··· Recorded data ···
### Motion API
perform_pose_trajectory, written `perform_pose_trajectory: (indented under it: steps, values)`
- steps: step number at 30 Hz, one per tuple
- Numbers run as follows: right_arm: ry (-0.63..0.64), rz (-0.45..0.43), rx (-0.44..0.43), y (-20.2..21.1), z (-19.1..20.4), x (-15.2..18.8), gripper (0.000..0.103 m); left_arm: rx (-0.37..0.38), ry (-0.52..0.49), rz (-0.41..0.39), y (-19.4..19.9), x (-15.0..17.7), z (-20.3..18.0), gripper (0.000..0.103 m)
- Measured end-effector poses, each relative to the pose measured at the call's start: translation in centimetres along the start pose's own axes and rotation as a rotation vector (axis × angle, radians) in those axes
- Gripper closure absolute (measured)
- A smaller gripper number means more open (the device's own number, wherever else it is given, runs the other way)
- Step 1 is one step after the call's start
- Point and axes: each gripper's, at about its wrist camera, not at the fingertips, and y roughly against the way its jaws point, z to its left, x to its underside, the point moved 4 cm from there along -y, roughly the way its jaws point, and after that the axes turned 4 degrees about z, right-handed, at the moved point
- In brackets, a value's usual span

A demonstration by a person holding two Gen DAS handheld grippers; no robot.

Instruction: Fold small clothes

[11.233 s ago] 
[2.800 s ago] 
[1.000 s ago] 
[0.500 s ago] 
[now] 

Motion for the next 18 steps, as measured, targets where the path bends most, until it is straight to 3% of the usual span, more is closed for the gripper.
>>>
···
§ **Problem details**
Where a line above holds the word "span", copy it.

§ **Response to the task**
- In brackets, a value's usual span
Motion for the next 18 steps, as measured, targets where the path bends most, until it is straight to 3% of the usual span, more is closed for the gripper.

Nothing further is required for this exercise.